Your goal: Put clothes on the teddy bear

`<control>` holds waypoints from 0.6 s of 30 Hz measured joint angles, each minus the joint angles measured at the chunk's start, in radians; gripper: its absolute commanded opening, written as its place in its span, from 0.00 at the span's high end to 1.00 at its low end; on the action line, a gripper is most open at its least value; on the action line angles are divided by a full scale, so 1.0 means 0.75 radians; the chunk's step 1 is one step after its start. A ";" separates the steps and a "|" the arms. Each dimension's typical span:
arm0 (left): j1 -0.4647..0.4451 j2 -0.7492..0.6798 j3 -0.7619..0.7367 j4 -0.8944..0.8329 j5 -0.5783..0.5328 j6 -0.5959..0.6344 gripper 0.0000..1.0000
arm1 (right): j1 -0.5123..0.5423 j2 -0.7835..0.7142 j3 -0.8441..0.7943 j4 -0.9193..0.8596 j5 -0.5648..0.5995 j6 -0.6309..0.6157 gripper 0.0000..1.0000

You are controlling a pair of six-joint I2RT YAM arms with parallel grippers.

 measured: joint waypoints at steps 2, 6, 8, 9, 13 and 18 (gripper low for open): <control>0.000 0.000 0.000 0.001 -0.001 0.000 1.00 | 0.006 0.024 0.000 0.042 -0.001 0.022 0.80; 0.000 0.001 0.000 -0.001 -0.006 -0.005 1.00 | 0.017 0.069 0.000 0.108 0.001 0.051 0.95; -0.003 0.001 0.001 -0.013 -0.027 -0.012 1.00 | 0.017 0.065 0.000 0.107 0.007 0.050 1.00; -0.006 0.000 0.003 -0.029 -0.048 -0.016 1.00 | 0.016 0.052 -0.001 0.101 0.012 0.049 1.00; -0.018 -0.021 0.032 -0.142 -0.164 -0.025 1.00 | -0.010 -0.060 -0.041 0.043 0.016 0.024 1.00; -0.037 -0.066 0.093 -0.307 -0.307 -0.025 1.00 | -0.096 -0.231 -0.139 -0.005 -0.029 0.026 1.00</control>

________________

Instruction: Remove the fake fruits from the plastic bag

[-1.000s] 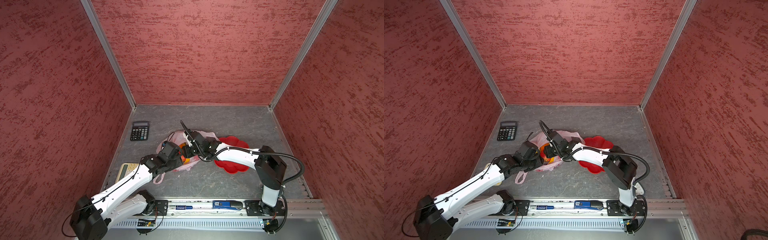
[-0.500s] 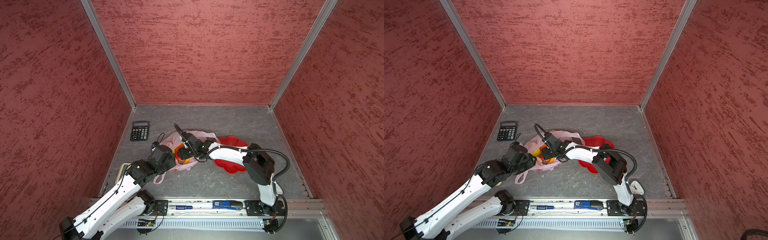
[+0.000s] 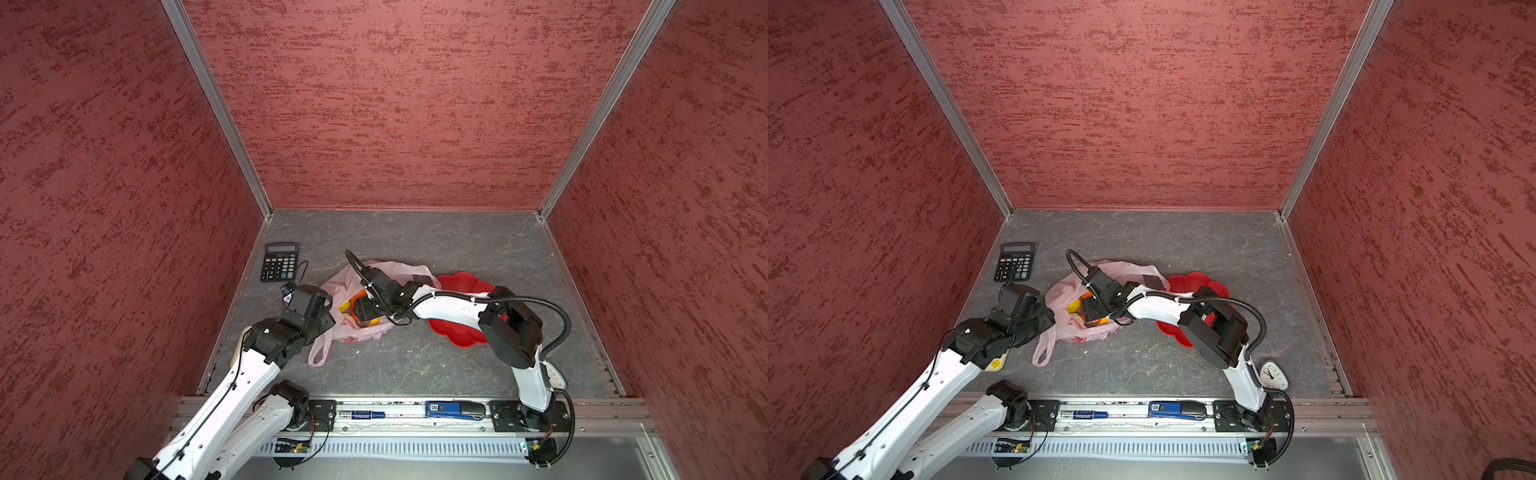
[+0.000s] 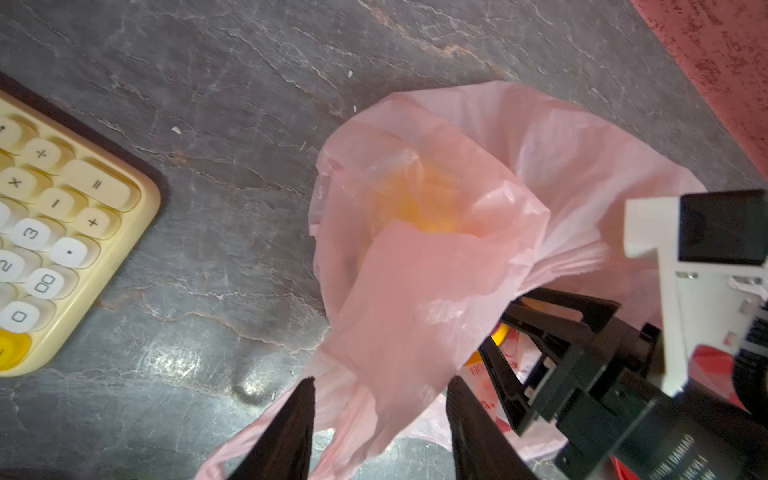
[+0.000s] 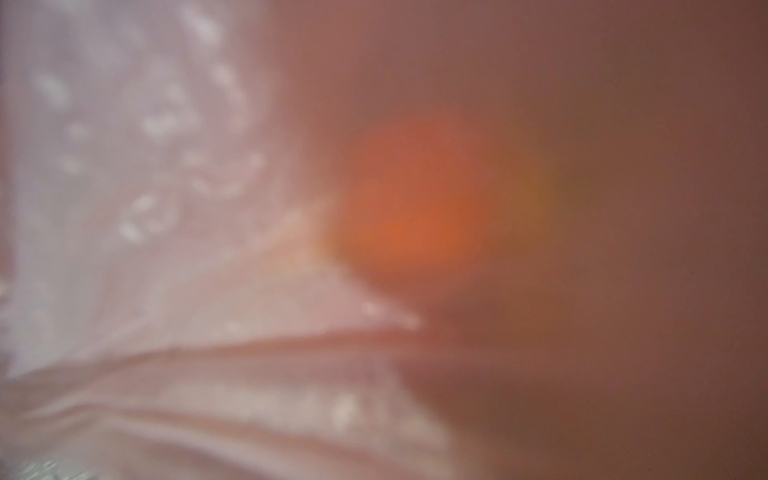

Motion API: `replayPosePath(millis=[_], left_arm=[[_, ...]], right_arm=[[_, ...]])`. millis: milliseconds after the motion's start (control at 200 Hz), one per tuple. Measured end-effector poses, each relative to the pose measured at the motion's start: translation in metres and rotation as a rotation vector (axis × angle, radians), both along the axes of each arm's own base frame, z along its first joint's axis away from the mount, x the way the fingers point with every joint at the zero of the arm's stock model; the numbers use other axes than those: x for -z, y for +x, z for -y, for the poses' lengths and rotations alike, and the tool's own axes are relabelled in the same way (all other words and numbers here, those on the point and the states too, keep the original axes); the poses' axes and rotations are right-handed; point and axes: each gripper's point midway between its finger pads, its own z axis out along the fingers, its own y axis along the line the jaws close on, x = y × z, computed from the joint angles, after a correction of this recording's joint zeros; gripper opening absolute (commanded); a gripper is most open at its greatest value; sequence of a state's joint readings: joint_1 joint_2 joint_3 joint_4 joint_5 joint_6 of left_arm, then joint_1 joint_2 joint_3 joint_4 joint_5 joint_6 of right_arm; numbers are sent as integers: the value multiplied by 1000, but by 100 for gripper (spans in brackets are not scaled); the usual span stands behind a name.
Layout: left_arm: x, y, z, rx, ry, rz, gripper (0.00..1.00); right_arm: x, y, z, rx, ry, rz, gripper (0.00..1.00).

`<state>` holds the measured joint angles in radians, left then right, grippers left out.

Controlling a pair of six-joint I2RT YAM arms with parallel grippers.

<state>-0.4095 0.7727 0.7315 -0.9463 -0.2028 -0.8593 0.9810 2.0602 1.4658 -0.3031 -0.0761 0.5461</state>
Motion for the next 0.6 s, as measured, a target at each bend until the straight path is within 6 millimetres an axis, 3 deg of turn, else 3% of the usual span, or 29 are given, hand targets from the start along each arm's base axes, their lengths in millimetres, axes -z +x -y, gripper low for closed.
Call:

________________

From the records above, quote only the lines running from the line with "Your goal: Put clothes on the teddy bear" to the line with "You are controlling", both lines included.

* [RESULT]:
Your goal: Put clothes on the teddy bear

`<control>` holds waypoints from 0.6 s of 30 Hz measured joint angles, each minus the joint angles measured at the chunk's start, in radians; gripper: its absolute commanded opening, written as its place in its span, from 0.00 at the span's high end to 1.00 at its low end; on the action line, a gripper is most open at its least value; on the action line angles are divided by a full scale, so 1.0 means 0.75 radians; the chunk's step 1 is one step after its start. A ";" separates the steps and a "|" the arms. Each dimension's typical span:
arm0 (left): j1 -0.4647..0.4451 j2 -0.7492..0.6798 j3 -0.7619..0.7367 j4 -0.8944..0.8329 j5 -0.5783..0.5328 j6 -0.5959..0.6344 gripper 0.0000..1.0000
arm1 (right): j1 -0.5123..0.5423 j2 -0.7835..0.7142 j3 -0.8441..0.7943 j4 -0.9193..0.8596 j5 -0.5648..0.5995 j6 -0.6309..0.6157 gripper 0.0000..1.0000

You are controlling a pair of six-joint I2RT YAM arms with parallel grippers.

The answer was written out completely.